FDA Recommends Pause on Chikungunya Vaccine for Over 60s Following Adverse Event Reports
Federal drug safety officials are urging a temporary halt to the administration of the Ixchiq vaccine, designed to prevent the mosquito-borne disease chikungunya, specifically for individuals over the age of 60. This recommendation follows the emergence of reports detailing serious adverse events experienced by vaccine recipients in this age group.
The U.S. Food and Drug Administration (FDA) revealed that a total of 17 serious adverse events, including two fatalities, have been reported globally among individuals over 60 who received the Ixchiq vaccine. Within the United States, six of these adverse events were documented, prompting the FDA to issue a safety communication on Monday, May 12.
The adverse events were reported through the Vaccine Adverse Event Reporting System (VAERS), a collaborative program managed by the FDA and the U.S. Centers for Disease Control and Prevention (CDC). VAERS serves as a critical tool for monitoring and identifying potential safety concerns associated with vaccines.
The FDA emphasized that the reported cases involved individuals with pre-existing chronic medical conditions, suggesting that the adverse events may not necessarily be directly caused by the vaccination. The agency underscored the need for further investigation to determine the precise relationship between the vaccine and the reported health issues.
Valneva, the manufacturer of the Ixchiq vaccine, released a statement reaffirming its commitment to upholding the highest safety standards. The company highlighted the potential influence of underlying health conditions and other medications as contributing factors to the adverse events. Valneva emphasized the importance of a thorough evaluation of each case to ensure the safe and appropriate use of Ixchiq.

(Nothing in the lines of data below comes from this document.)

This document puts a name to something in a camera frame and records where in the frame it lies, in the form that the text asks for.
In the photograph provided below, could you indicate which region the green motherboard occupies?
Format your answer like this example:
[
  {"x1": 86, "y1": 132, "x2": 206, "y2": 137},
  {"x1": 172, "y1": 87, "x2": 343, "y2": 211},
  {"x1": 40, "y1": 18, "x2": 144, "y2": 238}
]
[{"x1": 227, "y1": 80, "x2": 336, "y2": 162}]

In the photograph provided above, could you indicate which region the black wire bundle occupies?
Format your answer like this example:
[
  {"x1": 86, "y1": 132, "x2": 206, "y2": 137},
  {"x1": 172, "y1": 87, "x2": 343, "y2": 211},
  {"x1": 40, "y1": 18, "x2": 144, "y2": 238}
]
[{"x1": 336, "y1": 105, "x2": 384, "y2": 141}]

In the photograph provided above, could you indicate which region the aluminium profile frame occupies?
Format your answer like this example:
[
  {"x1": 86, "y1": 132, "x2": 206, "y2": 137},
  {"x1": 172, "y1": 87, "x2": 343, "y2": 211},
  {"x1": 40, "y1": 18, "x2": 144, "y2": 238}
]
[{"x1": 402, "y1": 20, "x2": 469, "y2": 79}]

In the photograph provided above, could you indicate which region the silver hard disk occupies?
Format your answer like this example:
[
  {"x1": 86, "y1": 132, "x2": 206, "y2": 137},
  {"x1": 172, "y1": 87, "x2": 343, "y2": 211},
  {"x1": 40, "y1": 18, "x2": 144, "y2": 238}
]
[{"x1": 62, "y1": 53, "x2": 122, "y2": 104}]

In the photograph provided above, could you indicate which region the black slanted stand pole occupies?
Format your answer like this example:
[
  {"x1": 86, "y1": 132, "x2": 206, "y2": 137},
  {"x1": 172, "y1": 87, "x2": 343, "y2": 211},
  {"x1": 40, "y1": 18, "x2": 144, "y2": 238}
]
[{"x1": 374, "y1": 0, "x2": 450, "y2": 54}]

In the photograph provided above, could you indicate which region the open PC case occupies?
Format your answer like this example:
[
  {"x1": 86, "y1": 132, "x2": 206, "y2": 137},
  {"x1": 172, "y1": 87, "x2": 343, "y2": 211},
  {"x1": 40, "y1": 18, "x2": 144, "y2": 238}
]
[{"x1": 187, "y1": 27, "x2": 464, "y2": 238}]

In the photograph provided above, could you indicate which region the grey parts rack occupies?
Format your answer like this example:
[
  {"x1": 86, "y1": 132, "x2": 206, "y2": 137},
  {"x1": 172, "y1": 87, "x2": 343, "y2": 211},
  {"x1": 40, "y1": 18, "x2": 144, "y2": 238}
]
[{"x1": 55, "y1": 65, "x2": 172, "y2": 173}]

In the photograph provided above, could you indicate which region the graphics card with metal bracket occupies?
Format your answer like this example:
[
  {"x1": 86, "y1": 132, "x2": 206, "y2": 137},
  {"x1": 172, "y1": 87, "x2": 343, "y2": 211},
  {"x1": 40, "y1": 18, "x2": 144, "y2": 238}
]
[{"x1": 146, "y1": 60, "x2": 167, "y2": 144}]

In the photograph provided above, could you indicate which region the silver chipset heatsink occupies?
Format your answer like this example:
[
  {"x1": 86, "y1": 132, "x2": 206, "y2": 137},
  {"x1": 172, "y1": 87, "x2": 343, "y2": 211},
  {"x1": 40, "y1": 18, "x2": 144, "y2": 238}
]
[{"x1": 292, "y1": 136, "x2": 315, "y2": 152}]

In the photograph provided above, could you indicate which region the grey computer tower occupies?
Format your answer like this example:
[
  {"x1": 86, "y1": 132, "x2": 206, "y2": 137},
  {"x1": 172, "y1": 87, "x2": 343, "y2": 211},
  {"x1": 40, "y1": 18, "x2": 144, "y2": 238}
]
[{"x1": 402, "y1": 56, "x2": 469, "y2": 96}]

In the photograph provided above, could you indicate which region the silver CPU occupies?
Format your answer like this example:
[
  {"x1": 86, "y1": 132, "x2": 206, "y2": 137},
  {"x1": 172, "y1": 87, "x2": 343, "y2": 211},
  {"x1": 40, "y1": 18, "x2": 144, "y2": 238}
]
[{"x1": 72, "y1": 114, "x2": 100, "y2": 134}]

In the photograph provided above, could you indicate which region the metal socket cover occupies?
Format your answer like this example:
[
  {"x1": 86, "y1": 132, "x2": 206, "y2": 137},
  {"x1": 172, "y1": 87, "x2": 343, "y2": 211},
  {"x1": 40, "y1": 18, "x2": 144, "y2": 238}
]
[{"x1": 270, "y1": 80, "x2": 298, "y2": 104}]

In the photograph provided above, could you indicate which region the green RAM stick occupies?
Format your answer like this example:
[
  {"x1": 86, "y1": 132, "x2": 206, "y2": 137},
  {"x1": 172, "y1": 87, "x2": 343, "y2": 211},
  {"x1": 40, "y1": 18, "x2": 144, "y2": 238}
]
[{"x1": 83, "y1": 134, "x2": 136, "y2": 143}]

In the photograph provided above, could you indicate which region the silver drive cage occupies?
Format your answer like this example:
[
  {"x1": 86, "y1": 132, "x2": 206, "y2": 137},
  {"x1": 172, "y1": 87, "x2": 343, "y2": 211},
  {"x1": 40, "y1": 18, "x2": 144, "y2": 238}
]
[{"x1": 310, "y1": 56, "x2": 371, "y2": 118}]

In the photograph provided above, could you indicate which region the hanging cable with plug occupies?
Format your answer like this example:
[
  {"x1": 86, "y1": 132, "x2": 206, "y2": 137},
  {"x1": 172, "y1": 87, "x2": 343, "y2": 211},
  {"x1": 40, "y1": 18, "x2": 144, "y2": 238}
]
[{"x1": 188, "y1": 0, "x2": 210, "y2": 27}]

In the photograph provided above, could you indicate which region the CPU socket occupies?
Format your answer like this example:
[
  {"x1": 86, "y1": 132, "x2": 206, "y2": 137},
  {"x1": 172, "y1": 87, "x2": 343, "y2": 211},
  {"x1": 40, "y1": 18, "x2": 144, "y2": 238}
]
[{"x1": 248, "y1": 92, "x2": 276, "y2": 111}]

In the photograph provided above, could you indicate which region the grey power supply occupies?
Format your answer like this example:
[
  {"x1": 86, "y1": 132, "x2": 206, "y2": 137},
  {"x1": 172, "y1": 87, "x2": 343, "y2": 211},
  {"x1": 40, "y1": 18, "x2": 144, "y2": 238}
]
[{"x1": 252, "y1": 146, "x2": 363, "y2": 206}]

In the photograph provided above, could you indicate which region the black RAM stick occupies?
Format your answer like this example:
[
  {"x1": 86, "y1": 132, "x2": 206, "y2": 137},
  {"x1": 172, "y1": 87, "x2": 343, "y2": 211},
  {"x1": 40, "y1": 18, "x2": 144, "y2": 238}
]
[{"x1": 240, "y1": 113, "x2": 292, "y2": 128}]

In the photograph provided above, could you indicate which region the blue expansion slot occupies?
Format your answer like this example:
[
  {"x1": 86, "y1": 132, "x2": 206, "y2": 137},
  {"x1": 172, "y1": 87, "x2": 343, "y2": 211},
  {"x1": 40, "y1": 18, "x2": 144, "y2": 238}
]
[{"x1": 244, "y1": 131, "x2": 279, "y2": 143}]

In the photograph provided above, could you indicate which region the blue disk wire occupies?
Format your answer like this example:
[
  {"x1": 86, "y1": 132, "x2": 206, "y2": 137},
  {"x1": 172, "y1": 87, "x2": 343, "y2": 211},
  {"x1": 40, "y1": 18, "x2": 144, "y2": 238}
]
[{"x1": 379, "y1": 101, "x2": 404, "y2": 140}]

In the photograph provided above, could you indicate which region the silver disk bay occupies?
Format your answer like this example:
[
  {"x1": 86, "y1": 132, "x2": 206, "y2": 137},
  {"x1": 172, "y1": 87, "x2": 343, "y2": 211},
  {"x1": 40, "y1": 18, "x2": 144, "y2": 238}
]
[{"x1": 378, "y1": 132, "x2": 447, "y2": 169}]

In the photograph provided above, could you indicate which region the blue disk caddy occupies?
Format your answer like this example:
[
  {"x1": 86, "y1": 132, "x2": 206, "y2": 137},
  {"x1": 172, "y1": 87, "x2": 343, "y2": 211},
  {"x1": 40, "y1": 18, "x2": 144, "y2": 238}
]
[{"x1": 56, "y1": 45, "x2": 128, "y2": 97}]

Concerns regarding the safety of Ixchiq in older adults have also been raised by regulatory bodies in other countries. French drug regulators updated their recommendations for Ixchiq in April, while the European Medicines Agency (EMA) announced earlier this month that its safety committee had initiated a review of the vaccine. As a precautionary measure, the EMA has prohibited the use of Ixchiq in individuals aged 65 and older. This information was reported by the Center for Infectious Disease Research and Policy at the University of Minnesota.
Chikungunya is a viral illness transmitted to humans through the bites of infected mosquitoes. The disease is characterized by joint pain, a symptom from which its name is derived. The Cleveland Clinic states that most individuals infected with chikungunya recover within approximately one week. However, some individuals experience persistent joint pain that can last for an extended period. There is currently no specific cure for chikungunya, and treatment primarily focuses on alleviating symptoms.
The FDA approved Ixchiq for the prevention of chikungunya in adults aged 18 and older in November 2023. The vaccine utilizes a live, attenuated (weakened) version of the chikungunya virus. As a result, some individuals may experience symptoms similar to those associated with the disease following vaccination.
The FDA acknowledged that some of the reported adverse events were consistent with severe complications of chikungunya disease itself. This further complicates the assessment of causality and underscores the need for a comprehensive investigation.
The FDA announced that it will conduct an updated benefit-risk assessment specifically for the use of Ixchiq in individuals aged 60 and older. This assessment will carefully weigh the potential benefits of the vaccine against the risks identified in the adverse event reports. Both the FDA and the CDC will continue to closely monitor safety reports related to the vaccine to detect any emerging patterns or trends.
The recommendation to pause the use of Ixchiq in individuals over 60 reflects a cautious approach to vaccine safety. The FDA is prioritizing the health and well-being of this vulnerable population while gathering additional information to determine the appropriate course of action. The ongoing investigation will involve a detailed review of the adverse event reports, an analysis of the underlying health conditions of the affected individuals, and an assessment of the overall risk-benefit profile of the vaccine.
The outcome of the FDA’s updated benefit-risk assessment will determine whether the recommendation to pause the use of Ixchiq in individuals over 60 will be lifted, modified, or extended. The agency is committed to providing timely and transparent communication to healthcare providers and the public regarding its findings and recommendations.
In the meantime, individuals over 60 who are considering vaccination against chikungunya should consult with their healthcare providers to discuss the potential risks and benefits of Ixchiq, as well as alternative preventive measures, such as mosquito bite avoidance. It is crucial for healthcare providers to report any suspected adverse events following vaccination to VAERS to contribute to the ongoing safety monitoring efforts. The FDA, CDC, and other regulatory bodies will continue to work collaboratively to ensure the safety and effectiveness of vaccines and to protect public health.